• **WHAT TO PRODUCE**: Word for word, transcribe the data below from the line with "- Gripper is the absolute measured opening" to the line with "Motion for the", keeping both of those lines.

Top of INFORMATION SHOWN

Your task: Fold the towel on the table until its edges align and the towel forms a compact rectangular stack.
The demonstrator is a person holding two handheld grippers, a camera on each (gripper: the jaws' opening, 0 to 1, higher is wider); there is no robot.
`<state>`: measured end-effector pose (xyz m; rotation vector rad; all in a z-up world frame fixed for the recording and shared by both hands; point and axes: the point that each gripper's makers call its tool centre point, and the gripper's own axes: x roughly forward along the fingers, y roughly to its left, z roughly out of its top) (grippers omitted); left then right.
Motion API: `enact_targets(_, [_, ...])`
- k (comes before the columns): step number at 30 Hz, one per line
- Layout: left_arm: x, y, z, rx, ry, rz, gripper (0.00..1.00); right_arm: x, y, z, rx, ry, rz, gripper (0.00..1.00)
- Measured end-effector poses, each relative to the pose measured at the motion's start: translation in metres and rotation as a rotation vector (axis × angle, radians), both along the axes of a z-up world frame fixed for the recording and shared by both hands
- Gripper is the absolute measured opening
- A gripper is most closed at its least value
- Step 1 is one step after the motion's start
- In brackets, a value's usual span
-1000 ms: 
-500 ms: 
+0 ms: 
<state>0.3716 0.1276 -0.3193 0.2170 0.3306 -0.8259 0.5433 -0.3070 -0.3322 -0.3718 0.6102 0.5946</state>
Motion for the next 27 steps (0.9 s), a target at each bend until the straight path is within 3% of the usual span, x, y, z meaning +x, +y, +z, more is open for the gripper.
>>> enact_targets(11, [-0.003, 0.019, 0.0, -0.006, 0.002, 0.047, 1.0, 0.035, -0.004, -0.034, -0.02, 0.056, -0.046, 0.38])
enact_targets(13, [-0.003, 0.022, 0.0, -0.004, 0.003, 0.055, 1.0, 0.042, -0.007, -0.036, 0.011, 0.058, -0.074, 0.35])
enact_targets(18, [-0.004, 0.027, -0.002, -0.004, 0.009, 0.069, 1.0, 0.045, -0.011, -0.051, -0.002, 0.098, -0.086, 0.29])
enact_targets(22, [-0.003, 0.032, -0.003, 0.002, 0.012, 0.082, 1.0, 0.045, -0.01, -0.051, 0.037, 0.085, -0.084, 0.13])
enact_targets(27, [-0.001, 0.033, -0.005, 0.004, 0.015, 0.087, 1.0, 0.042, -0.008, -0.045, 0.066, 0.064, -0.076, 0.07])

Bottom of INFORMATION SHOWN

• **COMPLETED EXERCISE**:
- Gripper is the absolute measured opening
- A gripper is most closed at its least value
- Step 1 is one step after the motion's start
- In brackets, a value's usual span
-1000 ms: 
-500 ms: 
+0 ms: 
<state>0.3716 0.1276 -0.3193 0.2170 0.3306 -0.8259 0.5433 -0.3070 -0.3322 -0.3718 0.6102 0.5946</state>
Motion for the next 27 steps (0.9 s), a target at each bend until the straight path is within 3% of the usual span, x, y, z meaning +x, +y, +z, more is open for the gripper.

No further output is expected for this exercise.